Before you enter into a conflict with your child regarding the profession he wants to pursue, when he tells you about a career that you do not know or that causes you concern, you must take the zero step : do an impartial investigation on what your son wants to study :

  • What is that profession about? Many times the title or name of the profession does not provide guidance on the topics or activities that are dealt with in training and work. A title like “Sports Commentator” may scare us, but we would find it less threatening if we found out that becoming a sports journalist requires studying a career related to communication.
  • Open your mindset. Don’t seek to confirm your fears. Do not base your opinion on examples of people who failed or who set bad examples: incompetent doctors, engineers without prestige, unemployed lawyers, mediocre accountants and poorly paid administrators abound. Find out about success stories and try to find out what those stories have in common with your child’s life.
  • Make sure your child knows what he is looking for. For example, many young women enroll in pedagogy careers believing that they will graduate as educators to work in classrooms with young children, and, in reality, pedagogy is a theoretical-social discipline more of an office than of classrooms.
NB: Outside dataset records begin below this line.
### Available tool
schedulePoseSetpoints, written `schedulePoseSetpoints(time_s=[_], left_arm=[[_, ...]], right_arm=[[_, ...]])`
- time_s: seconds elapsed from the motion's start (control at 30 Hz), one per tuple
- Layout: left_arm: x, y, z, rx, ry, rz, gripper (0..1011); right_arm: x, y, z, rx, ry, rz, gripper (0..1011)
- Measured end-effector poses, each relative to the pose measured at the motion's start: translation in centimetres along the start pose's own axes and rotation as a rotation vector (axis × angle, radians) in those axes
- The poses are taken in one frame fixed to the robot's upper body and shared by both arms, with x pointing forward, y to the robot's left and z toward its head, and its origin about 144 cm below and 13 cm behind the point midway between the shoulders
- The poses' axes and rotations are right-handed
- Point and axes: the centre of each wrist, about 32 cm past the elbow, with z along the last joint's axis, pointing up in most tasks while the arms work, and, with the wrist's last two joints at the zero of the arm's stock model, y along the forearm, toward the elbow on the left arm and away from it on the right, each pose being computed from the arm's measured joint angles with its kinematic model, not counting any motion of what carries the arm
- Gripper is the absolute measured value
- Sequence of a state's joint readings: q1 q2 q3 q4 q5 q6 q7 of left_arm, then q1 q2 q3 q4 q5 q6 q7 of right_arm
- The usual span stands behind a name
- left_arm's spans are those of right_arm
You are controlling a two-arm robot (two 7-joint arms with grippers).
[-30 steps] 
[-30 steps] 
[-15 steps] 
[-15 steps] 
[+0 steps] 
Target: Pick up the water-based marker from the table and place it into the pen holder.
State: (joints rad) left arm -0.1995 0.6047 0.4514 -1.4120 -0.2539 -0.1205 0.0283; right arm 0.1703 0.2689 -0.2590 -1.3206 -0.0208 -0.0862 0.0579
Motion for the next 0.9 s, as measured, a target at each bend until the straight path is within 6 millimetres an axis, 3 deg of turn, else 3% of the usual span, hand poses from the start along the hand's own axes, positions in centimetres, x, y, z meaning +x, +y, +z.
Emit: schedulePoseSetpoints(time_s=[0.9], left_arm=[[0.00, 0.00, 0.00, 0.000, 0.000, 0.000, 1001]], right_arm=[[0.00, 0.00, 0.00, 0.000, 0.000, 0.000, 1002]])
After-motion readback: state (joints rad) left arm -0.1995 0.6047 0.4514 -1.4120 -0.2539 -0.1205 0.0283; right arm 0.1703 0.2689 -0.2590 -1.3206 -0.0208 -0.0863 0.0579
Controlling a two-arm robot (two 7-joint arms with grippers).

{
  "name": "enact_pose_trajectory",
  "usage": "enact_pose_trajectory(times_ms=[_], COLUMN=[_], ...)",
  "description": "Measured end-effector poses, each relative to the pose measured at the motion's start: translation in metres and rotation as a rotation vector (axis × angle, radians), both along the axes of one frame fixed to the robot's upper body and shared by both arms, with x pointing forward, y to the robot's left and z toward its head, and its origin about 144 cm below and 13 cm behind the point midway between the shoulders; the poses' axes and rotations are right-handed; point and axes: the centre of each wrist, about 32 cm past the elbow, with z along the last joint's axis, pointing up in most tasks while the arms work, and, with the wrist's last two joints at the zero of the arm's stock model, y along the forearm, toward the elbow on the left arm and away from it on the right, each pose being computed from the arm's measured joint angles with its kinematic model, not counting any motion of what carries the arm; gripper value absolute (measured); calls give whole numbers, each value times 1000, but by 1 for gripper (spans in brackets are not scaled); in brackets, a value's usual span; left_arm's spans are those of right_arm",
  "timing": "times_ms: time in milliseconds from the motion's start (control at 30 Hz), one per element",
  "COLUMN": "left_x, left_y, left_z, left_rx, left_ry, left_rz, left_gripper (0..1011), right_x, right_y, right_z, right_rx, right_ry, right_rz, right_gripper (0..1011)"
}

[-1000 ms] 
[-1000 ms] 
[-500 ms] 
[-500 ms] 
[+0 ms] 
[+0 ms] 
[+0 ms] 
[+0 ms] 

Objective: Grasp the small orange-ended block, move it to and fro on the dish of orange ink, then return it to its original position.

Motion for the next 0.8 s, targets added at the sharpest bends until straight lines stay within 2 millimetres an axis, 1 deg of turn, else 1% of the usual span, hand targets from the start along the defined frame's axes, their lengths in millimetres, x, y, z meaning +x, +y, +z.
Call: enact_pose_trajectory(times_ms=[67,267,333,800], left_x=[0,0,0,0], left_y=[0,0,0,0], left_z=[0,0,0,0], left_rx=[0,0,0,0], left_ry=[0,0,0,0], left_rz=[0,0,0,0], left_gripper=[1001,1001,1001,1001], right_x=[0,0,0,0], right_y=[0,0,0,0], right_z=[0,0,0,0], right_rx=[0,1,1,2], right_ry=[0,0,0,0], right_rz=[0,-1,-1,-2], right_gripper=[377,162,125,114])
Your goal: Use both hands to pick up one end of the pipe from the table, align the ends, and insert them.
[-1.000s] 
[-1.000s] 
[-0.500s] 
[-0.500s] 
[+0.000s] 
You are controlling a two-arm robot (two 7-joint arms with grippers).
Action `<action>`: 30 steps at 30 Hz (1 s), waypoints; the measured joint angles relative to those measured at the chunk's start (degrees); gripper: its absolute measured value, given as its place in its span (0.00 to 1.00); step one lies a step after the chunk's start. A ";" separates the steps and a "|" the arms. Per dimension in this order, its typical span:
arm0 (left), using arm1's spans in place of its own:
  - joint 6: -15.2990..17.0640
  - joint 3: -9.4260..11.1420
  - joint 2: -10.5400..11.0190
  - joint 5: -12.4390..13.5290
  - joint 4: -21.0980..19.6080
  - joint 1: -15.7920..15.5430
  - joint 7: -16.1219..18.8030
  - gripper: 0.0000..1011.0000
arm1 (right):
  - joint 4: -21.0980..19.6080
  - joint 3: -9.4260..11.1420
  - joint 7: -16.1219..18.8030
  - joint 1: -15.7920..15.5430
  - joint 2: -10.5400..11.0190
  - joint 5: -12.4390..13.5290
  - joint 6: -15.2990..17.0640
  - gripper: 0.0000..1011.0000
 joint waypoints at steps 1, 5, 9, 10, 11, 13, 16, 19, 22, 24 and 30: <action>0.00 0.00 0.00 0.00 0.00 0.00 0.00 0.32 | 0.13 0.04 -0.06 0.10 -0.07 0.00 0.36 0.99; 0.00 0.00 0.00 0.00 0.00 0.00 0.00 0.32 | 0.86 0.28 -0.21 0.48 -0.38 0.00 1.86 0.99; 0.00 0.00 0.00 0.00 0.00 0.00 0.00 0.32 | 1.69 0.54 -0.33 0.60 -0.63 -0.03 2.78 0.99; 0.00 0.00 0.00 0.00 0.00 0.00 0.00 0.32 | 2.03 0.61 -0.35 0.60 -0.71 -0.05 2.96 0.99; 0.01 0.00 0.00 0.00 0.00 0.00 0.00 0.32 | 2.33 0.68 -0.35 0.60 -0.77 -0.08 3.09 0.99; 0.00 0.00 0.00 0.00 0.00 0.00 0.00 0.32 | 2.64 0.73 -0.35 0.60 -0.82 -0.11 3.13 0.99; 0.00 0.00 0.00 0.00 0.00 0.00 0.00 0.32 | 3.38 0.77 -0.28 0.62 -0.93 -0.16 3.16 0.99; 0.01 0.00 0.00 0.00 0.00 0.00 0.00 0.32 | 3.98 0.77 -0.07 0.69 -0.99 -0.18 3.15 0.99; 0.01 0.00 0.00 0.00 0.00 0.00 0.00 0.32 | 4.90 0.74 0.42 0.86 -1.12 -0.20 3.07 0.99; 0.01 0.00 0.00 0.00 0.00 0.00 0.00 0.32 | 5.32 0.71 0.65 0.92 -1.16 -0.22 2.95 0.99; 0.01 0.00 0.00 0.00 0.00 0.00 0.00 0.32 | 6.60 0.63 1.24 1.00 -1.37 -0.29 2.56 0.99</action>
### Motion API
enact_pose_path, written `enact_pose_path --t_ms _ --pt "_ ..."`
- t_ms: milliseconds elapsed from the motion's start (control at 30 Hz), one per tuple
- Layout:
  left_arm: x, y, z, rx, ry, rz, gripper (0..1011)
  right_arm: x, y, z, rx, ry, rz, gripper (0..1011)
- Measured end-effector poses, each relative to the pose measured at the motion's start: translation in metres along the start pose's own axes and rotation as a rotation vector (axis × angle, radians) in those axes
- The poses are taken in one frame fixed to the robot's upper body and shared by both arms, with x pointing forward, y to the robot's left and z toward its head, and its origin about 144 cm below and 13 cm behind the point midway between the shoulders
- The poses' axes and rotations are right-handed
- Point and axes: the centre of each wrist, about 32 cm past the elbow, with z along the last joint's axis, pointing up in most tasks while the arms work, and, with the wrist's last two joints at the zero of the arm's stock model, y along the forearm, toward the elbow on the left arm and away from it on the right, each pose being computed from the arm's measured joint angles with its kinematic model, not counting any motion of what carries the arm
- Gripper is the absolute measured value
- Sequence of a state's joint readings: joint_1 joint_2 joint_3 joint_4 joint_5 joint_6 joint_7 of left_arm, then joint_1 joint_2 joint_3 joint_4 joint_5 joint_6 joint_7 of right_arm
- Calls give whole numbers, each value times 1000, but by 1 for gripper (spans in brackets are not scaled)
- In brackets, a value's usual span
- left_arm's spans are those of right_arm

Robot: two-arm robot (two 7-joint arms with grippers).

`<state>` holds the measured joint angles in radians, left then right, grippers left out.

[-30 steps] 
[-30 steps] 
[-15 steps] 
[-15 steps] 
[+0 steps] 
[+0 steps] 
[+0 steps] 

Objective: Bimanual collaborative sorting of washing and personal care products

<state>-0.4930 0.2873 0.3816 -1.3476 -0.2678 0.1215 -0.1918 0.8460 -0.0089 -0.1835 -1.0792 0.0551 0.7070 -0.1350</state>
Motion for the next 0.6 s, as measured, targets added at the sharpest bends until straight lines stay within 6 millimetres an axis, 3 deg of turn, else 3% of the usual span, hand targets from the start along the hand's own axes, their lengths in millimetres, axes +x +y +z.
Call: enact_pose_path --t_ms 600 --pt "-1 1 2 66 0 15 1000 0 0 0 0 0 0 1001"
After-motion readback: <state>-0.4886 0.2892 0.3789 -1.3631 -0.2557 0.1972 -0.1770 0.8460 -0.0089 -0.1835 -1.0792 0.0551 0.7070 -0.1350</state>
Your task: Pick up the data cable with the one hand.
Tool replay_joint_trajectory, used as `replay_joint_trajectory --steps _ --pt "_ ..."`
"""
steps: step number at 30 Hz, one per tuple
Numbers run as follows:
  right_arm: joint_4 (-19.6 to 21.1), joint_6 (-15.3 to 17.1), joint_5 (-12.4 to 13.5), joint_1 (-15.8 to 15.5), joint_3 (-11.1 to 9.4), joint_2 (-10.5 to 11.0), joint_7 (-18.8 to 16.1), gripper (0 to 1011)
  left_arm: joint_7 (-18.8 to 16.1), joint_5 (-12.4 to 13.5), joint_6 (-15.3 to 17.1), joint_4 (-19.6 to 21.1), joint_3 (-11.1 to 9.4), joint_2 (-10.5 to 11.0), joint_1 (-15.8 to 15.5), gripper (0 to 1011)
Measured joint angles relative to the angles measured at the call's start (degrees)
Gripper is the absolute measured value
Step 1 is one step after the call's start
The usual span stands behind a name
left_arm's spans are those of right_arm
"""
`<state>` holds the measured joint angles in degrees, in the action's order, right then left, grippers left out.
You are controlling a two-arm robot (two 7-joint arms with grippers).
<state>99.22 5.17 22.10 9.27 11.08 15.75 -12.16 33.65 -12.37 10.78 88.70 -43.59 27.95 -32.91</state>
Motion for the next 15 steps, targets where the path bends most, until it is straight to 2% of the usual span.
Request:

Once you are well informed, follow these simple steps that will reassure you and your child, letting them know that you are on their side and that you care about their true well-being:

  1. Help him make a life plan. Ask him to talk to you about how he sees himself in the future. Knowing what kind of adult, citizen, and even elder we want to be helps determine if our profession will lead us to meet those expectations.
  2. Let him choose what he likes best. We spend eight or more hours a day in the activity with which we earn a living. It is reasonable and fair to claim the right to decide what we want to do. If your child studies and works on what he likes, he will do it with greater dedication and will better withstand obstacles.
  3. Having a lot of money is not the most important thing. Teach your child that there are no easy races. No matter what profession he decides to pursue, help him understand that he will have to be disciplined, dedicated, and make sacrifices to achieve his goals; This will guarantee you to be one of the best in your profession and will allow you to be successful and financially stable.
  4. Give your approval. Once he has decided, let him know that you trust him and become his main ally. Many give up their vocation because they feel that they would betray their parents if they followed it; and many others have gone after their dreams with feelings of guilt for ignoring the advice of their parents. Neither of those two thorns should be stuck in your child’s heart. Everything will be better if he knows that he has your approval.
  5. Support it. Just like you did when he sang at school festivals, stay close to him and present all his accomplishments. Get involved with his profession and comfort him when the hard times come (because they will come). In this link you will find information about it.

As you live your child’s career adventure up close, you will be surprised how wonderful it is, and you will know that you had a lot to do with his success.